# Task details
Repeat, word for word, all the data that follows, and exclude the pictures.
--- START ---
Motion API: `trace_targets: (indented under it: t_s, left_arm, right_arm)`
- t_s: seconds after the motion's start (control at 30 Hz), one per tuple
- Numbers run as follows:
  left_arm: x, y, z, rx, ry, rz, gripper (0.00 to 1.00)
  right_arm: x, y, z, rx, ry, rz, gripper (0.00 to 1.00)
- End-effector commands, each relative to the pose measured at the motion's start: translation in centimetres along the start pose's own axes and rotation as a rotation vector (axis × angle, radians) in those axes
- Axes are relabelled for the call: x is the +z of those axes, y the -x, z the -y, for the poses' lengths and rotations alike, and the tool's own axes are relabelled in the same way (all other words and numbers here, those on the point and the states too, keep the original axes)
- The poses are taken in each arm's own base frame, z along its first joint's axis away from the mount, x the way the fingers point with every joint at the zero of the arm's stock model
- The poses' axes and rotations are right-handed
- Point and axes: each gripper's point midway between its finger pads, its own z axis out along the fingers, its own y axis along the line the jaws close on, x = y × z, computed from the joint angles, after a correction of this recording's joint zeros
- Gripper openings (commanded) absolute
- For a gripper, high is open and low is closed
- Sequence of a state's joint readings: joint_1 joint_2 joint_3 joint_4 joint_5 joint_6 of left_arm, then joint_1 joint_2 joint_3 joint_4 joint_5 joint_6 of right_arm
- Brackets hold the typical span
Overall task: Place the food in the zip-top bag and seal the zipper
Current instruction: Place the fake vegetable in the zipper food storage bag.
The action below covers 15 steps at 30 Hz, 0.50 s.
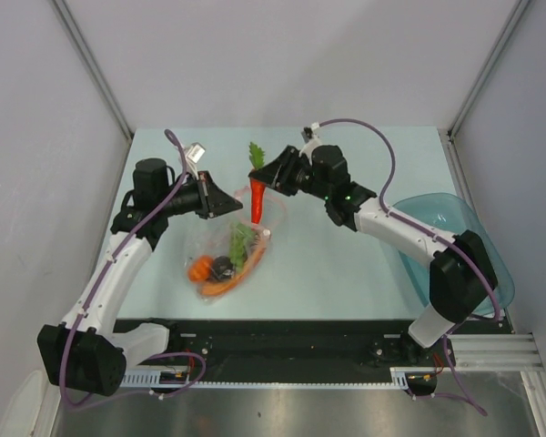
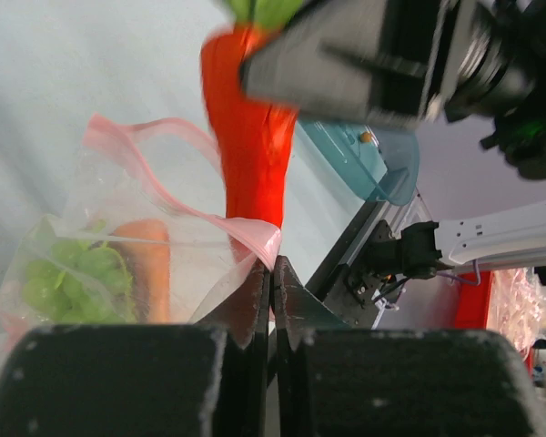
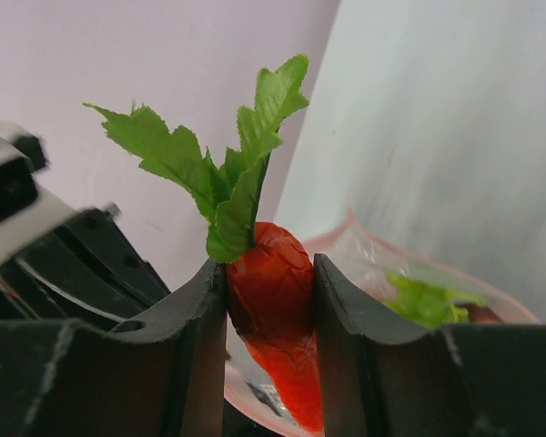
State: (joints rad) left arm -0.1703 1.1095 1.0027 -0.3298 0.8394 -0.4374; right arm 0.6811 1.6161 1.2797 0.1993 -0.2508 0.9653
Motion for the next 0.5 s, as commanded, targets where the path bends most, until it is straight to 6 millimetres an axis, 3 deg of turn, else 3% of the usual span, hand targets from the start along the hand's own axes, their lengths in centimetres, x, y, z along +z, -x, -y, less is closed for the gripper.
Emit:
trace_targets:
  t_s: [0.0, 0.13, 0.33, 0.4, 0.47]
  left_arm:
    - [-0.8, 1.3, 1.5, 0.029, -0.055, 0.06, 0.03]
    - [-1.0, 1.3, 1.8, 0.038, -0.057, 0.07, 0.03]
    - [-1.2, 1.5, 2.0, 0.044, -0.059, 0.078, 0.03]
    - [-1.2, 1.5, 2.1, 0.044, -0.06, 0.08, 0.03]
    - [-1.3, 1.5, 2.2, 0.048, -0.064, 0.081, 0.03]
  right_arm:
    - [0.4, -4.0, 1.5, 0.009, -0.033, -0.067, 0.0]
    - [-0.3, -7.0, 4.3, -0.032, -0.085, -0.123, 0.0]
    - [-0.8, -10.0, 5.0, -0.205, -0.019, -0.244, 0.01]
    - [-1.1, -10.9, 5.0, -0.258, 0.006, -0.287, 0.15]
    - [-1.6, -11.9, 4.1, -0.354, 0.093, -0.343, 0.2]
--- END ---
# Your response
Motion API: `trace_targets: (indented under it: t_s, left_arm, right_arm)`
- t_s: seconds after the motion's start (control at 30 Hz), one per tuple
- Numbers run as follows:
  left_arm: x, y, z, rx, ry, rz, gripper (0.00 to 1.00)
  right_arm: x, y, z, rx, ry, rz, gripper (0.00 to 1.00)
- End-effector commands, each relative to the pose measured at the motion's start: translation in centimetres along the start pose's own axes and rotation as a rotation vector (axis × angle, radians) in those axes
- Axes are relabelled for the call: x is the +z of those axes, y the -x, z the -y, for the poses' lengths and rotations alike, and the tool's own axes are relabelled in the same way (all other words and numbers here, those on the point and the states too, keep the original axes)
- The poses are taken in each arm's own base frame, z along its first joint's axis away from the mount, x the way the fingers point with every joint at the zero of the arm's stock model
- The poses' axes and rotations are right-handed
- Point and axes: each gripper's point midway between its finger pads, its own z axis out along the fingers, its own y axis along the line the jaws close on, x = y × z, computed from the joint angles, after a correction of this recording's joint zeros
- Gripper openings (commanded) absolute
- For a gripper, high is open and low is closed
- Sequence of a state's joint readings: joint_1 joint_2 joint_3 joint_4 joint_5 joint_6 of left_arm, then joint_1 joint_2 joint_3 joint_4 joint_5 joint_6 of right_arm
- Brackets hold the typical span
Overall task: Place the food in the zip-top bag and seal the zipper
Current instruction: Place the fake vegetable in the zipper food storage bag.
The action below covers 15 steps at 30 Hz, 0.50 s.
State: (joints rad) left arm -0.1703 1.1095 1.0027 -0.3298 0.8394 -0.4374; right arm 0.6811 1.6161 1.2797 0.1993 -0.2508 0.9653
Motion for the next 0.5 s, as commanded, targets where the path bends most, until it is straight to 6 millimetres an axis, 3 deg of turn, else 3% of the usual span, hand targets from the start along the hand's own axes, their lengths in centimetres, x, y, z along +z, -x, -y, less is closed for the gripper.
Emit:
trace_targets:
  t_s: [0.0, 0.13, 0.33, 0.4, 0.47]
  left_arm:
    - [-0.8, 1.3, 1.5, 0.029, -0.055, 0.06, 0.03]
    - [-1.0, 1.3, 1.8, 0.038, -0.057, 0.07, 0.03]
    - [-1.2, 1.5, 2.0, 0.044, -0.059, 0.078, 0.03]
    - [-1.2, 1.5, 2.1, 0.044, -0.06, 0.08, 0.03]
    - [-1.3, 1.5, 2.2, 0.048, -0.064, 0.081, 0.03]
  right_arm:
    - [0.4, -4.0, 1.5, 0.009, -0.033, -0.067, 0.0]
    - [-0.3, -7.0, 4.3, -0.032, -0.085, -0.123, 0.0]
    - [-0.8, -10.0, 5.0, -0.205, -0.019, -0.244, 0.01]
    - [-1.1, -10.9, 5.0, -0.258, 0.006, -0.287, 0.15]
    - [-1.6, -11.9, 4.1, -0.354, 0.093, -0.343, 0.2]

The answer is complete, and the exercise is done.